I giudici di legittimità rilevano, inoltre, come tale impostazione risulti corrispondente ai principi espressi dalla Corte costituzionale in tema di valutazioni da compiere in merito al provvedimento giudiziale di sospensione della responsabilità genitoriale (cfr. Corte cost., sent., 6 maggio 2020-29 maggio 2020, n.102). Invero, nonostante il Giudice delle leggi, con la sentenza citata, si sia espresso in merito ad un diverso istituto giuridico (la sospensione della responsabilità genitoriale prevista dall'art. 574-bis c.p.), i principi ivi affermati, secondo la Corte, possono ritenersi di portata generale.

In particolare, in tale sentenza la Consulta, nel valutare la legittimità dell'istituto sottoposto al suo esame, ha richiamato il principio secondo il quale in tutte le decisioni relative ai minori di competenza delle pubbliche autorità, compresi i tribunali, deve essere riconosciuto rilievo primario alla salvaguardia dei "migliori interessi" (best interests) o dell' "interesse superiore" (intérêt supérieur) del minore: principio affermato nel contesto del diritto internazionale dei diritti umani, a partire dalla Dichiarazione dei diritti del fanciullo, adottata dall'Assemblea generale delle Nazioni Unite il 20 novembre 1959, e poi confluito nell'art. 3 comma 1 della Convenzione sui diritti del fanciullo e nell'art. 24 comma 2 CDFUE e altresì riconosciuto quale contenuto implicito del diritto alla vita familiare (di cui all'art. 8 CEDU) dalla Corte europea dei diritti dell'uomo. Conseguentemente, la Corte, dopo aver riconosciuto valore costituzionale anche al diritto del minore di essere educato e di intrattenere regolarmente relazioni e contatti personali con entrambi i genitori, asserisce che le ragioni di tutela di quest'ultimo diritto vengono meno, come prevedono all'unisono l'art. 9, comma 1, della Convenzione sui diritti del fanciullo e l'art. 24, comma 3, CDFUE, allorché la prosecuzione di tale rapporto sia contraria all'interesse preminente del minore. Tuttavia, la stessa Corte costituzionale evidenzia come una misura che frappone significativi ostacoli alla relazione tra il figlio e il genitore, quale quella che impone la sospensione della responsabilità genitoriale, potrà risultare legittima solo qualora tale relazione risulti “in concreto” pregiudizievole per il figlio, considerate le circostanze di fatto esistenti al momento della sua applicazione.

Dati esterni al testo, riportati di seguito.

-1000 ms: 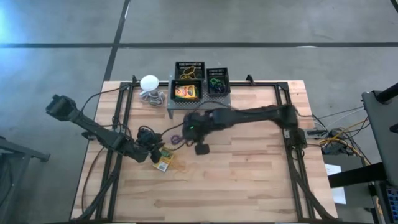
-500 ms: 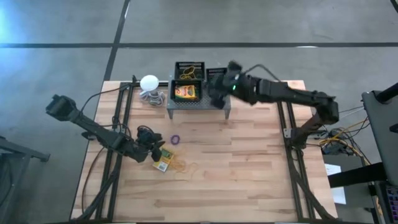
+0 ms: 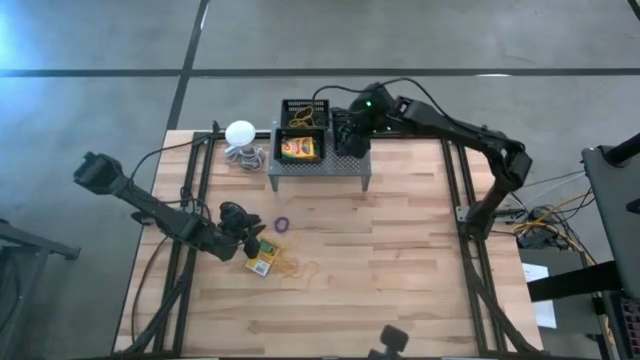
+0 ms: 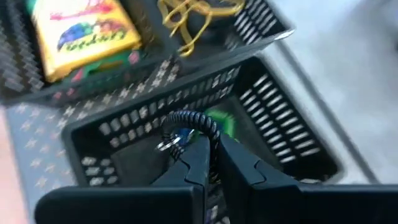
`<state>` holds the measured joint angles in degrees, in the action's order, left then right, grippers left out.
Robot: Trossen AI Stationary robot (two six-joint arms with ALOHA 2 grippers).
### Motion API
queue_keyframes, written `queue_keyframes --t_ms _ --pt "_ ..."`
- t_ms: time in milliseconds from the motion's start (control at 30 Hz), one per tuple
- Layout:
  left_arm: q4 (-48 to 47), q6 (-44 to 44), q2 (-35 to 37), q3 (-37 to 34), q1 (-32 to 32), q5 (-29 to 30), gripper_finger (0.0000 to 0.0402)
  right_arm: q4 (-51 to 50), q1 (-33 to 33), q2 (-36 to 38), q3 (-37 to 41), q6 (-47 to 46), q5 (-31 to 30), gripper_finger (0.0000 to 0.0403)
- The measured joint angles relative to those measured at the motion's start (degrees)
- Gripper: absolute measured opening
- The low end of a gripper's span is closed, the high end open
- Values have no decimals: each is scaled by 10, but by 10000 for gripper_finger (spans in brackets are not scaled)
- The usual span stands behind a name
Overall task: Pick & Place Office Desk Supplies
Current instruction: Put the black spring keychain into the right black bin on the shelf
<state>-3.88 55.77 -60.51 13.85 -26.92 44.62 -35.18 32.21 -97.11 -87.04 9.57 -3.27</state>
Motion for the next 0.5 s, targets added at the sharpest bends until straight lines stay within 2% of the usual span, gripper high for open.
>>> queue_keyframes --t_ms 133,300,500 --pt "2 0 0 0 0 0 126 -51 1 -18 -23 2 26 20" --pt "9 0 0 0 0 0 126 -62 1 -25 -27 -9 54 23" --pt "11 0 0 0 0 0 126 -62 6 -32 -27 -28 65 81"
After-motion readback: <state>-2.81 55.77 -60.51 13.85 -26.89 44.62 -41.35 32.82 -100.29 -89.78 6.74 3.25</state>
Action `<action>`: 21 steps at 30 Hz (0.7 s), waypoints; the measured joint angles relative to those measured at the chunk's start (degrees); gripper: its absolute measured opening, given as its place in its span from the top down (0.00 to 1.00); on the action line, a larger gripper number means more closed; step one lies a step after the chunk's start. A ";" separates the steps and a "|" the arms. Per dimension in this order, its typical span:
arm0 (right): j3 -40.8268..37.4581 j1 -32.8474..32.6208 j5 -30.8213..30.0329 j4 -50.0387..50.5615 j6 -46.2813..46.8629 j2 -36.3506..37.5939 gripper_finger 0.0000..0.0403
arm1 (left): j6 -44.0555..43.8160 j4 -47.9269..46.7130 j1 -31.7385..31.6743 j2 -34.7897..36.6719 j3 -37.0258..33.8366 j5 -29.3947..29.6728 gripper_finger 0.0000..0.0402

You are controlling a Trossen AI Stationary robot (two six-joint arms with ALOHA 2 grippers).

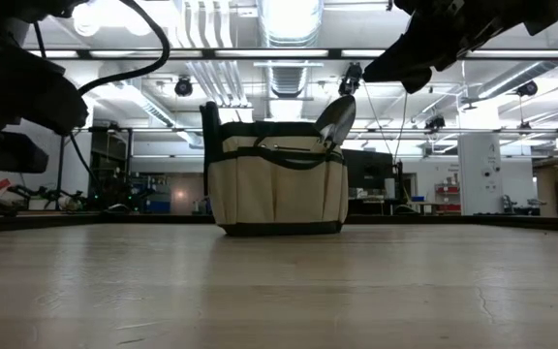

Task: Pick & Place Garden tools in Gardening bag
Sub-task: Put the brown trowel into the brown gardening bag

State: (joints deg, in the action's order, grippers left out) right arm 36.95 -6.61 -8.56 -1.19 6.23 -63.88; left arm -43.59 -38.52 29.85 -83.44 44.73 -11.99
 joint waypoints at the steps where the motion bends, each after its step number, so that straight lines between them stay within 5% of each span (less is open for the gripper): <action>1: 0.00 0.00 0.00 0.00 -0.06 0.00 0.87 | -0.67 0.02 0.00 0.00 0.00 -0.74 0.61; 21: 0.00 0.02 -0.02 0.00 -0.23 0.00 0.87 | -7.71 7.96 3.17 -0.94 -4.18 -3.56 0.62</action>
State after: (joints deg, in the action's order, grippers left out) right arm 36.95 -6.59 -8.58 -1.19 6.00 -63.88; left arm -51.30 -30.57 33.02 -84.38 40.55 -15.55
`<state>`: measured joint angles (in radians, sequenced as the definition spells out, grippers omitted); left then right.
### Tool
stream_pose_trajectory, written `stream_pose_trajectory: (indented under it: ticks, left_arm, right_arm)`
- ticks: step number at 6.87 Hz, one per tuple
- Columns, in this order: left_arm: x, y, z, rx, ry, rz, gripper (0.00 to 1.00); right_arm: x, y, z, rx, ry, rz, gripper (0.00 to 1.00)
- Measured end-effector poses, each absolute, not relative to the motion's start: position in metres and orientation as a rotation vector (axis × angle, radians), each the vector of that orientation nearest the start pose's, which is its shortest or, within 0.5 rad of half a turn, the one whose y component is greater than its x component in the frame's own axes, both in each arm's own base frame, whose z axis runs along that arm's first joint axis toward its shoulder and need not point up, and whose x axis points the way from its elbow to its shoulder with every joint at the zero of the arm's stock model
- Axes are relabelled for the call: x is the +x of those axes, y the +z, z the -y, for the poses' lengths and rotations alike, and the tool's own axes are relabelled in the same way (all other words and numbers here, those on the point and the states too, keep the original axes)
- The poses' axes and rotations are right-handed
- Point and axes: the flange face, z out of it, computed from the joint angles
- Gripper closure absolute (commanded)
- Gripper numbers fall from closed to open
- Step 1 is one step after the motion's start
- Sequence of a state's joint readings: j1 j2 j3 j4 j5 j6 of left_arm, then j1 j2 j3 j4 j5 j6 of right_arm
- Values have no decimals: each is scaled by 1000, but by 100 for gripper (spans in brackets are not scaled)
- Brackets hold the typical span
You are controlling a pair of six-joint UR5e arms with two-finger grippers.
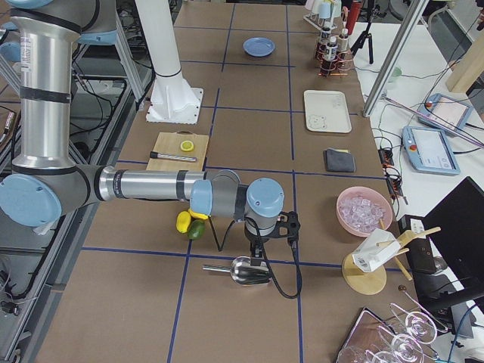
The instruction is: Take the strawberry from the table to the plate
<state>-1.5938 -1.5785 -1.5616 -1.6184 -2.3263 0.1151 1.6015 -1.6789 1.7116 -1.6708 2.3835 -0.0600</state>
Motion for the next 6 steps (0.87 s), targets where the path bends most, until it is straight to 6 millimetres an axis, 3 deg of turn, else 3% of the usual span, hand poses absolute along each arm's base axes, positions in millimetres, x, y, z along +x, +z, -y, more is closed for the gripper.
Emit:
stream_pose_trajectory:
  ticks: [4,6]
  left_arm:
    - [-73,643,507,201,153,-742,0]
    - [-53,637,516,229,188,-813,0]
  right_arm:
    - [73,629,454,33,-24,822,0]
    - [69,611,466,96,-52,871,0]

A tale principio fondamentale si conforma quindi anche la decisione in esame della Suprema Corte, la quale, appunto, se da un lato ammette l'applicabilità della sanzione accessoria prevista dall'art. 34comma 2 c.p. alle ipotesi di maltrattamenti commessi in danno di un familiare e aggravati dall'art. 61 comma 1 n. 11-quinquies c.p., dall'altro esclude che tale applicazione possa costituire un automatismo, dovendo il giudice accertare di volta in volta che tale misura risponda in concreto agli interessi del minore.